§ **TASK STATEMENT**
Please return the full listing word for word, leaving out any pictures.

§ **RECORDED INFORMATION**

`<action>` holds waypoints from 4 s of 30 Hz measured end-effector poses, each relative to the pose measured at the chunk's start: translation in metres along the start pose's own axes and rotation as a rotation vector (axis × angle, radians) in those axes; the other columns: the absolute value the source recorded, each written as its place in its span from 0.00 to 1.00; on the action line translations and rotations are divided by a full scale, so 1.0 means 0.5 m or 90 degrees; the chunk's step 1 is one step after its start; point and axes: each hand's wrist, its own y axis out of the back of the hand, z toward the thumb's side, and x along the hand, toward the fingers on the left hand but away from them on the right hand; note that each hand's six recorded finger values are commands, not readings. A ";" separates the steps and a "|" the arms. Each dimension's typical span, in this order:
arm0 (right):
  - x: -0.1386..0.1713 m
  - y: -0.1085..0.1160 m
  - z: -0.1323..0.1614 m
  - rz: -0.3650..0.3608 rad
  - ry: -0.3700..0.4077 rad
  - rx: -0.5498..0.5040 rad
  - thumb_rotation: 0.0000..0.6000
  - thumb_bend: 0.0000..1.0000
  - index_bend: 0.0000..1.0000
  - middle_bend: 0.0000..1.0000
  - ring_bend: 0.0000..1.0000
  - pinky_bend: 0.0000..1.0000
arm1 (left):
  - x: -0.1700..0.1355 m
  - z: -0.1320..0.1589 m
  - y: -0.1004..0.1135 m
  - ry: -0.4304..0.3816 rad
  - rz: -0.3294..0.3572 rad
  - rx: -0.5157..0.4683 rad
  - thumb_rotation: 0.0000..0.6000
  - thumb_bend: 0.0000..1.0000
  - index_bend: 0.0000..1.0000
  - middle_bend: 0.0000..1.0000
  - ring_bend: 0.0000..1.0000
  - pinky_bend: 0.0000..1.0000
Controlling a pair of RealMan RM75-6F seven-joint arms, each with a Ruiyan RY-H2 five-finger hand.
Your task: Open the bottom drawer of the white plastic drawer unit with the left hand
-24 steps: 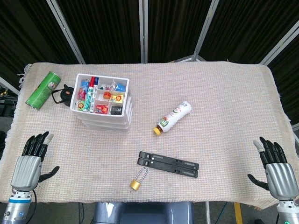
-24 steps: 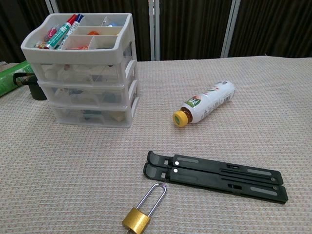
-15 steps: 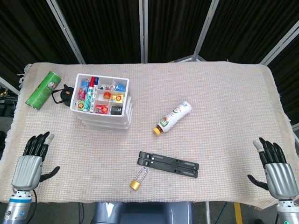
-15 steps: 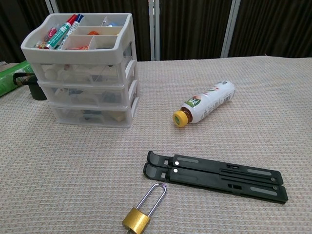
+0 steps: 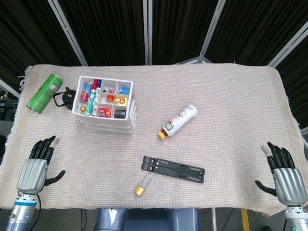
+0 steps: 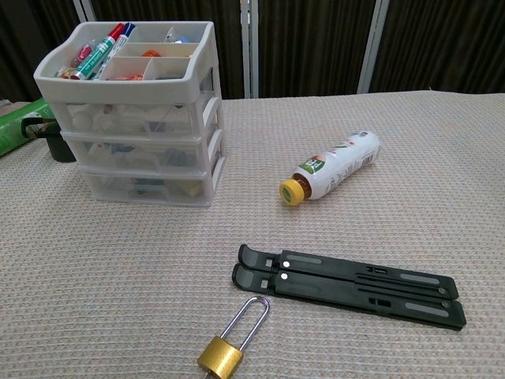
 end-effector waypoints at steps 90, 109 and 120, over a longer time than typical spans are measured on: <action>0.007 0.014 0.000 0.011 0.005 -0.044 1.00 0.00 0.00 0.00 0.00 0.00 | 0.276 0.186 -0.298 0.175 -0.455 -0.480 1.00 0.66 0.00 0.79 0.80 0.63; 0.009 0.010 0.003 0.014 0.007 -0.039 1.00 0.00 0.00 0.00 0.00 0.00 | 0.273 0.199 -0.303 0.167 -0.452 -0.587 1.00 0.71 0.03 0.79 0.80 0.63; 0.010 0.009 0.005 0.015 0.008 -0.039 1.00 0.00 0.00 0.00 0.00 0.00 | 0.268 0.195 -0.308 0.175 -0.470 -0.609 1.00 0.73 0.13 0.79 0.80 0.63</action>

§ **RESULT BELOW**
`<action>` holds waypoints from 4 s of 30 Hz measured end-effector poses, each relative to the pose measured at the chunk's start: translation in metres along the start pose's own axes and rotation as a rotation vector (axis × angle, radians) in those axes; the other columns: the absolute value the source recorded, each written as its place in its span from 0.00 to 1.00; on the action line translations and rotations are divided by a full scale, so 1.0 means 0.5 m or 90 degrees; the chunk's step 1 is one step after its start; point and axes: each hand's wrist, its own y axis out of the back of the hand, z toward the thumb's side, and x along the hand, toward the fingers on the left hand but away from them on the right hand; note that each hand's six recorded finger values are commands, not readings. A ";" separates the steps and a "|" the arms. Each dimension's typical span, in this order:
arm0 (right):
  - x: -0.1386..0.1713 m
  - y: -0.1085..0.1160 m
  - z: -0.1323..0.1614 m
  - rz: -0.3650..0.3608 rad
  - ry: -0.3700..0.4077 rad
  - rx: -0.5498..0.5040 rad
  - thumb_rotation: 0.0000..0.6000
  - thumb_bend: 0.0000..1.0000
  - index_bend: 0.0000..1.0000
  - middle_bend: 0.0000..1.0000
  - ring_bend: 0.0000..1.0000
  - pinky_bend: 0.0000..1.0000
arm1 (left):
  - x: -0.1700..0.1355 m
  - z: -0.1320..0.1589 m
  - y: -0.1004..0.1135 m
  - ry: -0.4304..0.3816 rad
  - rz: -0.3294..0.3572 rad
  - rx: -0.5157..0.4683 rad
  - thumb_rotation: 0.0000..0.6000
  - thumb_bend: 0.0000..1.0000
  - index_bend: 0.0000..1.0000
  - middle_bend: 0.0000..1.0000
  - ring_bend: 0.0000..1.0000
  - pinky_bend: 0.0000..1.0000
Controlling a pair of RealMan RM75-6F seven-joint arms, each with a Ruiyan RY-H2 five-finger hand.
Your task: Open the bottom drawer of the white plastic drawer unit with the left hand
-24 steps: 
-24 steps: 
-15 steps: 
-15 steps: 
+0 steps: 
+0 steps: 
 end-effector waypoints at steps 90, 109 and 120, over a longer time than typical spans are measured on: <action>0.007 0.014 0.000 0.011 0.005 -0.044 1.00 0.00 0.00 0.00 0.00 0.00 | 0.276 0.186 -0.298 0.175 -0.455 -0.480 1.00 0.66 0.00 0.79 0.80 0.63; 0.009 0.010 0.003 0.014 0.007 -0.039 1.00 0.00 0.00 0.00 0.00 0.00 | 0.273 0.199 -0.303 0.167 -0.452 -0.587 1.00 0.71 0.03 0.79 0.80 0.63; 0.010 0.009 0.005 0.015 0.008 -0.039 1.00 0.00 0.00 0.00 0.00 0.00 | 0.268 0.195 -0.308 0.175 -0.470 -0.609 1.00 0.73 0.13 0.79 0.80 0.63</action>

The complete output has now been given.